Yankees’ Virus Case Count Rises to Seven
The team announced that three coaches and four support staff members had tested positive as breakthrough cases ahead of Wednesday’s win over Tampa Bay.
By James Wagner
The Yankees’ coronavirus outbreak increased to seven confirmed cases on Wednesday.
Three of the team’s coaches and four of its support staff members — all seven people are fully vaccinated, and thus considered breakthrough cases — have tested positive and are in quarantine. All but one of them are asymptomatic, Manager Aaron Boone said before the Yankees beat the Tampa Bay Rays, 1-0, on Wednesday in St. Petersburg, Fla.
The Yankees withheld shortstop Gleyber Torres from the starting lineup as his virus test results were pending and on the advice of the joint Major League Baseball and players’ union committee overseeing the health and safety protocols during the pandemic, Boone said.
Despite a growing number of cases, Wednesday’s game was never in jeopardy, Boone said, and the team was able to cruise to victory thanks to Gerrit Cole’s 12 strikeouts in eight scoreless innings and a seventh-inning sacrifice fly by Aaron Hicks. The Yankees had been enjoying relaxed health and safety protocols under rules negotiated by M.L.B. and the players’ union for reaching the threshold of having at least 85 percent of the club’s traveling party fully vaccinated.
The Yankees’ outbreak began with the third-base coach Phil Nevin on Sunday, when the team flew from New York to Florida to face the Rays. (Nevin, along with Boone, received the single-dose Johnson & Johnson vaccine during spring training in March.) The Yankees were tested extensively on Monday, when they had a scheduled day off, and again before Tuesday’s 3-1 win over the Rays.
M.L.B. conducted contact tracing, and no players were identified as close contacts.
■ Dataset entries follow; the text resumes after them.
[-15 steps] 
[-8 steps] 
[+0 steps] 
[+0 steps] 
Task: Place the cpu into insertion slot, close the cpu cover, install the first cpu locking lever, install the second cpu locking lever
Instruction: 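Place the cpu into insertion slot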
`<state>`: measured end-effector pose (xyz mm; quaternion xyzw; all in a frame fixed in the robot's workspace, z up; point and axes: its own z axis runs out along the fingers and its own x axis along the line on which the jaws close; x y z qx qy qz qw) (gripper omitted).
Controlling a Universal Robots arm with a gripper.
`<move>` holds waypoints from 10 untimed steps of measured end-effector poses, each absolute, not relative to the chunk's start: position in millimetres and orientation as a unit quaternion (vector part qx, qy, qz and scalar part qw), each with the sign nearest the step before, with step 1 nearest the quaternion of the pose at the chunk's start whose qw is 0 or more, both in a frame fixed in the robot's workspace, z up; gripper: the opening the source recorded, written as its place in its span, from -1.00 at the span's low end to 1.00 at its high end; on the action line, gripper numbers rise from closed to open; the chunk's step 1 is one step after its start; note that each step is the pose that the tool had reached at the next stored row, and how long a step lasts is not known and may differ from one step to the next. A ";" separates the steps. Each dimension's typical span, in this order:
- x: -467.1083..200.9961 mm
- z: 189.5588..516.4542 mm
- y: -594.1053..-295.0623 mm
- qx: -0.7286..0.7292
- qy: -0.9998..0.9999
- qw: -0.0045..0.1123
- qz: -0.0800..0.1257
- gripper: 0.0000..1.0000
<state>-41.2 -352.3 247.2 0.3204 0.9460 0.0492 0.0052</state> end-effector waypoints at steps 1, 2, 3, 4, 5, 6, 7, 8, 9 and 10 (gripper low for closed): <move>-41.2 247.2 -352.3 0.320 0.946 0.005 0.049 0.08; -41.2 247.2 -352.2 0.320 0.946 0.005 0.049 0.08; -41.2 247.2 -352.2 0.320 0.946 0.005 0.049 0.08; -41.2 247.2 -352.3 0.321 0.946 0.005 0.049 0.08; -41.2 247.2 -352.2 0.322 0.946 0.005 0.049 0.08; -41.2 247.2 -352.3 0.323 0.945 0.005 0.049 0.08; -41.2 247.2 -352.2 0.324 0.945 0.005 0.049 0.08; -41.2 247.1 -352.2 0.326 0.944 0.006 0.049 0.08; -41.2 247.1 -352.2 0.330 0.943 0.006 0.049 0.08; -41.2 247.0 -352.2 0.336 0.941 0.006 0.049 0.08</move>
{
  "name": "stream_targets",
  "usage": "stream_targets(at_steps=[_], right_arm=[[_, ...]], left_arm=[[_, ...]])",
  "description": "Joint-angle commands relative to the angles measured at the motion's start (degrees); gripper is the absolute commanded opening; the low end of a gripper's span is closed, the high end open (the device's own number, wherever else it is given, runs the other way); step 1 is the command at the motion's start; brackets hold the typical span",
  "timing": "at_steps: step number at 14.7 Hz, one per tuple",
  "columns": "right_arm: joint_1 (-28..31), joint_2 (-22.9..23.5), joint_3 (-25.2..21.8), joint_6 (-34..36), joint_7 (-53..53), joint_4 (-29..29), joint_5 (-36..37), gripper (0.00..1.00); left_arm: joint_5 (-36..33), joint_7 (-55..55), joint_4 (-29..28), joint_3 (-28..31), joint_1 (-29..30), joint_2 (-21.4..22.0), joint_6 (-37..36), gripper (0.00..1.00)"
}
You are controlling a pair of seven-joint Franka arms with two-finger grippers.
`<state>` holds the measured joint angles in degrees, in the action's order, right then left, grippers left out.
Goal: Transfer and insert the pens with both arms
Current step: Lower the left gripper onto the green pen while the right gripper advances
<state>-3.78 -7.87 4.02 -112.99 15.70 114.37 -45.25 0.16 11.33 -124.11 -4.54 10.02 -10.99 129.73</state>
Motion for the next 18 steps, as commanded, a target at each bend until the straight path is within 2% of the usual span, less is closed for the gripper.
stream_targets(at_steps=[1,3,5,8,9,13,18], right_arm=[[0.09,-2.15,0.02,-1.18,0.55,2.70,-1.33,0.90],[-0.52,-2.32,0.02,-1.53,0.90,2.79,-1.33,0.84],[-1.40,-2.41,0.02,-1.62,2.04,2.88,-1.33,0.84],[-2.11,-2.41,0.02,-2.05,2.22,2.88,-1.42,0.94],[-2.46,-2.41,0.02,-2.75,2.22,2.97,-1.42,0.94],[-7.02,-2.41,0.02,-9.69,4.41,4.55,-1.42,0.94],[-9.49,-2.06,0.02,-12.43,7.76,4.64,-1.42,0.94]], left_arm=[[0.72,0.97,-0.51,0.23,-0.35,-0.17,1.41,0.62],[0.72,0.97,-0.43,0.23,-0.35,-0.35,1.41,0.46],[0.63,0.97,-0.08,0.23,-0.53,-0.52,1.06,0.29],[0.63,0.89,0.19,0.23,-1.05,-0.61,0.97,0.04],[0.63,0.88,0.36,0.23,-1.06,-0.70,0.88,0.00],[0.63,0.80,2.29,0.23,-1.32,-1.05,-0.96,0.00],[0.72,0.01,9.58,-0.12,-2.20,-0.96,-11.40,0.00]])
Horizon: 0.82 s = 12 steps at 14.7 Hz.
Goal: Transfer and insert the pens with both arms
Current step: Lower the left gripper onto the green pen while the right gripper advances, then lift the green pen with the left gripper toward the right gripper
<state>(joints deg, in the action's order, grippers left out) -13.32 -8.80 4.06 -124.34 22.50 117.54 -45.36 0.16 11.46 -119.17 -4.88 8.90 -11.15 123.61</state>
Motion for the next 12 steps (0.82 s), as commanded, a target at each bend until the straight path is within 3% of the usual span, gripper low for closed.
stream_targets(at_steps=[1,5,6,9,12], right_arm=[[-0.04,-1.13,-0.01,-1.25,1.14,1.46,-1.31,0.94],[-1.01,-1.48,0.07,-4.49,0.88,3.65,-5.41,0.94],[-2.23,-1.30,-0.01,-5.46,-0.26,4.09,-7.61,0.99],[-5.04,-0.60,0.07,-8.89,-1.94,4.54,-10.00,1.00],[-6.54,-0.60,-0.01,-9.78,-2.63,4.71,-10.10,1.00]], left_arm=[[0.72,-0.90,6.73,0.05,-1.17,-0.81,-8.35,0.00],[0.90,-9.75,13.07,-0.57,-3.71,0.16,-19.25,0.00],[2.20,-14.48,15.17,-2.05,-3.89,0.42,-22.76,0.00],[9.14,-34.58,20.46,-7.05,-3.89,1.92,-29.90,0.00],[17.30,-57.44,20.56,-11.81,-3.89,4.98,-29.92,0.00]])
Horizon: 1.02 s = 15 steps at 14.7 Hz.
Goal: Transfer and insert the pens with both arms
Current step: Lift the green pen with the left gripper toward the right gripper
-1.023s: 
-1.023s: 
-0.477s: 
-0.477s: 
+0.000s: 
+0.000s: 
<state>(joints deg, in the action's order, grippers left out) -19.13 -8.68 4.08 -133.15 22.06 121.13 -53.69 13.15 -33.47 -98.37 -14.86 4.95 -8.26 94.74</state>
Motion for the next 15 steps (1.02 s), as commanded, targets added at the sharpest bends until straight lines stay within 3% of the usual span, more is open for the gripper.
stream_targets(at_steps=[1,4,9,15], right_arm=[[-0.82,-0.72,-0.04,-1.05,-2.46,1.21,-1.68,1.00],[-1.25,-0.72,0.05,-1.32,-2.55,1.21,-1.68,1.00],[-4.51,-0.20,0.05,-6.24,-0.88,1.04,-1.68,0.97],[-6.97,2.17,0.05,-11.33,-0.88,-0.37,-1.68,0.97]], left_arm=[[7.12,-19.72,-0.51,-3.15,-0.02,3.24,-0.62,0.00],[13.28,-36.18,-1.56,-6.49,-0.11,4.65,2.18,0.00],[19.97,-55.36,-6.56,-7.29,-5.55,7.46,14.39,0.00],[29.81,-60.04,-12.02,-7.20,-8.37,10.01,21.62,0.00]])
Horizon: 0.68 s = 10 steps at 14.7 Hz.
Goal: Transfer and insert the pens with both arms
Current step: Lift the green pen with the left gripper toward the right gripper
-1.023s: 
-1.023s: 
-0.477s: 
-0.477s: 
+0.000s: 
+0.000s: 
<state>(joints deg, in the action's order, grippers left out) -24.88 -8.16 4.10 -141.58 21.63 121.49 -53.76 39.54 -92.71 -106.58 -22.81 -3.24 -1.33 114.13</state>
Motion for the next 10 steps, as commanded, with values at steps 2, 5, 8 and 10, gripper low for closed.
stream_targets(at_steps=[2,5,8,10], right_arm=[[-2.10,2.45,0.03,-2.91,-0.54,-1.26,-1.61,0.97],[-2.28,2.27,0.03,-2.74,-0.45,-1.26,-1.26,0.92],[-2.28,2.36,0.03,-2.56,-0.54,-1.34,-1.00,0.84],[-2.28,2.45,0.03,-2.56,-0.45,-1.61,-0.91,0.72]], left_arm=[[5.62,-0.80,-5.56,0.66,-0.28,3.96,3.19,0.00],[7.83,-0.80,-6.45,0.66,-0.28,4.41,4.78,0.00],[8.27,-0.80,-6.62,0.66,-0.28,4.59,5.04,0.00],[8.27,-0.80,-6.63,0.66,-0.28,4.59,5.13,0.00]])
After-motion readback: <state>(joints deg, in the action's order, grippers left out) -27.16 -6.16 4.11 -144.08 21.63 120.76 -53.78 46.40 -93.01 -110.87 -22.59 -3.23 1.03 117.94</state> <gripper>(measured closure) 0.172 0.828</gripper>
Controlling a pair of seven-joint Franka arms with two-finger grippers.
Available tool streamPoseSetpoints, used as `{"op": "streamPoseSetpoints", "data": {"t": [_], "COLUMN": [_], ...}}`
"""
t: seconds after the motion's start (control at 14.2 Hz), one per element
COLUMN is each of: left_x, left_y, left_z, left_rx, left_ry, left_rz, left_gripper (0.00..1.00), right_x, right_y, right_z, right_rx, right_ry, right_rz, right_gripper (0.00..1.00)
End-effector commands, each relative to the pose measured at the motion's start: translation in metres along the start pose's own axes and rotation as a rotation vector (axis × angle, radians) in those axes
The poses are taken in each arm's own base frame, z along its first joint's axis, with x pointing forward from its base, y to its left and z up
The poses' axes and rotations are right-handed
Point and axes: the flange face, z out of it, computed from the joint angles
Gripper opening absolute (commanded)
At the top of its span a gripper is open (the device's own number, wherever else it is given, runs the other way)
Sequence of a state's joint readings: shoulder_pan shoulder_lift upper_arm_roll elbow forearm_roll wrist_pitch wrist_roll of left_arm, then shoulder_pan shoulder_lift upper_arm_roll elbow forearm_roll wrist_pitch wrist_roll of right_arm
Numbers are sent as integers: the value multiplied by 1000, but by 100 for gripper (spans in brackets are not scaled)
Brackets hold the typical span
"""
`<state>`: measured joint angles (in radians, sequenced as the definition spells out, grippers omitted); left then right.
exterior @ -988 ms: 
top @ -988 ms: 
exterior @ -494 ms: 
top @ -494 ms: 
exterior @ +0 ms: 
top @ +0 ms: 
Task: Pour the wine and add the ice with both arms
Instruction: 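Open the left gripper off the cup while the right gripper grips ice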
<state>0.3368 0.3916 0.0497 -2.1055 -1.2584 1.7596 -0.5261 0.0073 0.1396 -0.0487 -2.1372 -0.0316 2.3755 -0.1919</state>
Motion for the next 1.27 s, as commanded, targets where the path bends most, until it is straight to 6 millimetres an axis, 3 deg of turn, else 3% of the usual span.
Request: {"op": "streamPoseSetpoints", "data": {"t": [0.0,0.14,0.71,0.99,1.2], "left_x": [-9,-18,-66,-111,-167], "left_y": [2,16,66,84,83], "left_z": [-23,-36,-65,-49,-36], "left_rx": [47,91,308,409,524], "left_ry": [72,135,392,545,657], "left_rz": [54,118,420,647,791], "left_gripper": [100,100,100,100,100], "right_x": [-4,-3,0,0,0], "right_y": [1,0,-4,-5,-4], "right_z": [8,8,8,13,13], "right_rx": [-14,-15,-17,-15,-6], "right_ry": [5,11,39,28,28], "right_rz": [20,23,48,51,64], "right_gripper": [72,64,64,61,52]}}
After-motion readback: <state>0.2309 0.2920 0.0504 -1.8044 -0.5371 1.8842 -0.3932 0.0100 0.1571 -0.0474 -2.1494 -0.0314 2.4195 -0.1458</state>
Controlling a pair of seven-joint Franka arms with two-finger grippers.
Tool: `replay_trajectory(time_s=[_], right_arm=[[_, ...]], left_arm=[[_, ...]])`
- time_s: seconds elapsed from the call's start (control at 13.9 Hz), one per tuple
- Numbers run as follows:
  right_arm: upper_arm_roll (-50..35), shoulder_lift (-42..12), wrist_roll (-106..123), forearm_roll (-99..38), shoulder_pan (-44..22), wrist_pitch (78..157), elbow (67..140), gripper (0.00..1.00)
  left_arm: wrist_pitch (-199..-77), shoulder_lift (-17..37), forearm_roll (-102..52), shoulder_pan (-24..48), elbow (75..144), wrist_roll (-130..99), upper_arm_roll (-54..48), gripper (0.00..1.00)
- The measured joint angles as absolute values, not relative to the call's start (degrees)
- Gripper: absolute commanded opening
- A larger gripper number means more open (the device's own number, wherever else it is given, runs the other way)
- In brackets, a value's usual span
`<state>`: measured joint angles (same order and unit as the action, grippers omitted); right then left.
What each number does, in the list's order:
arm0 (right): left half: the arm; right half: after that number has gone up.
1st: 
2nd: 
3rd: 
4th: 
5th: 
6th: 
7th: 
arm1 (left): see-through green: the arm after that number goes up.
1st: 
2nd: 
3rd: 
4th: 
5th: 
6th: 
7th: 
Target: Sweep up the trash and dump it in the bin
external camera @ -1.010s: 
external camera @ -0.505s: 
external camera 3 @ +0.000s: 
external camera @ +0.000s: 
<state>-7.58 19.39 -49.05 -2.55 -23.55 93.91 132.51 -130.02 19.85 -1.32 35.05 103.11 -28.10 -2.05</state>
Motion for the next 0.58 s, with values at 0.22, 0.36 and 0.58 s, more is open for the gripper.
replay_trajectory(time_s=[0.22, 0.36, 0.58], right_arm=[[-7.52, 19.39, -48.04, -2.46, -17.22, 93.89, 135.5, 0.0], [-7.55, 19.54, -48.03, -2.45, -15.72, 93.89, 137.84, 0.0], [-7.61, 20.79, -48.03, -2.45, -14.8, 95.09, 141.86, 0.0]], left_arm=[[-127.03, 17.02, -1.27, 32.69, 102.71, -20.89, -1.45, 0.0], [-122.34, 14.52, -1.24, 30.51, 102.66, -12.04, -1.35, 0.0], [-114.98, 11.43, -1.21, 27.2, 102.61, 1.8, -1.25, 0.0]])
It also helped that the Yankees had largely been vaccinated, which blunted the impact and spread of the virus and changed how their situation was handled. Last season, M.L.B. postponed 45 games after outbreaks and cases, and the leagues had already done so seven times this season.
“I feel like, in a lot of ways, because we’re vaccinated, we’re kind of good and able to deal with this,” said Boone, who also expressed a bit of frustration because the virus testing was now so good it could detect even small traces of the virus.